━━━━━ DATA EXTRACT

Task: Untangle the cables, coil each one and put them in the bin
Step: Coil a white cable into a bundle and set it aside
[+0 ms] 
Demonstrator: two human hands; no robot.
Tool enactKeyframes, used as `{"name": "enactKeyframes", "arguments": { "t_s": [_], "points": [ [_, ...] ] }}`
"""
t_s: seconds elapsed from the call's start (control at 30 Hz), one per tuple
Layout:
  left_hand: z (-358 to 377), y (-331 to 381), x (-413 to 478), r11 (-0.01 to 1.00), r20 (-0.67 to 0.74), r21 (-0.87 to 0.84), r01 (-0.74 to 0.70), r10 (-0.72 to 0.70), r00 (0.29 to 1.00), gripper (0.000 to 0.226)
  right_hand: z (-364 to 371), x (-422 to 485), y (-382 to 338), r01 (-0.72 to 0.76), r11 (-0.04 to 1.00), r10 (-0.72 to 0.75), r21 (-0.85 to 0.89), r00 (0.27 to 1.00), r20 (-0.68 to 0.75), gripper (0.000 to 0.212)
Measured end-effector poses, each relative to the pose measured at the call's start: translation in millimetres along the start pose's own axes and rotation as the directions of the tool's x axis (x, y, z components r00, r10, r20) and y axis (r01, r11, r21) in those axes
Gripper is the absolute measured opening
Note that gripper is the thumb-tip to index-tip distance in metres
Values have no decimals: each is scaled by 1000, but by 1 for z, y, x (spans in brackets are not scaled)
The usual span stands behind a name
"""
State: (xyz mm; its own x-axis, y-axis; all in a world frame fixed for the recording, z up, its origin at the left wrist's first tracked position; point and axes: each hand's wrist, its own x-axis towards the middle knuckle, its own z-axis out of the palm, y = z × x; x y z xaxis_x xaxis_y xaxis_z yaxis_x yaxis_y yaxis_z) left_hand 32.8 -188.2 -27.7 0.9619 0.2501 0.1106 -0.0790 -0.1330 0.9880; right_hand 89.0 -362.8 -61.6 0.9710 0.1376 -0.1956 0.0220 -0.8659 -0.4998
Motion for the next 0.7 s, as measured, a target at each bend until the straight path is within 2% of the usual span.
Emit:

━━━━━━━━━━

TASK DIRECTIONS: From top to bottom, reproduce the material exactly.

WRITTEN ANSWER:
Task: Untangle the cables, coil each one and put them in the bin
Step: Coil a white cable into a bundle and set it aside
[+0 ms] 
Demonstrator: two human hands; no robot.
Tool enactKeyframes, used as `{"name": "enactKeyframes", "arguments": { "t_s": [_], "points": [ [_, ...] ] }}`
"""
t_s: seconds elapsed from the call's start (control at 30 Hz), one per tuple
Layout:
  left_hand: z (-358 to 377), y (-331 to 381), x (-413 to 478), r11 (-0.01 to 1.00), r20 (-0.67 to 0.74), r21 (-0.87 to 0.84), r01 (-0.74 to 0.70), r10 (-0.72 to 0.70), r00 (0.29 to 1.00), gripper (0.000 to 0.226)
  right_hand: z (-364 to 371), x (-422 to 485), y (-382 to 338), r01 (-0.72 to 0.76), r11 (-0.04 to 1.00), r10 (-0.72 to 0.75), r21 (-0.85 to 0.89), r00 (0.27 to 1.00), r20 (-0.68 to 0.75), gripper (0.000 to 0.212)
Measured end-effector poses, each relative to the pose measured at the call's start: translation in millimetres along the start pose's own axes and rotation as the directions of the tool's x axis (x, y, z components r00, r10, r20) and y axis (r01, r11, r21) in those axes
Gripper is the absolute measured opening
Note that gripper is the thumb-tip to index-tip distance in metres
Values have no decimals: each is scaled by 1000, but by 1 for z, y, x (spans in brackets are not scaled)
The usual span stands behind a name
"""
State: (xyz mm; its own x-axis, y-axis; all in a world frame fixed for the recording, z up, its origin at the left wrist's first tracked position; point and axes: each hand's wrist, its own x-axis towards the middle knuckle, its own z-axis out of the palm, y = z × x; x y z xaxis_x xaxis_y xaxis_z yaxis_x yaxis_y yaxis_z) left_hand 32.8 -188.2 -27.7 0.9619 0.2501 0.1106 -0.0790 -0.1330 0.9880; right_hand 89.0 -362.8 -61.6 0.9710 0.1376 -0.1956 0.0220 -0.8659 -0.4998
Motion for the next 0.7 s, as measured, a target at each bend until the straight path is within 2% of the usual span.
Emit:

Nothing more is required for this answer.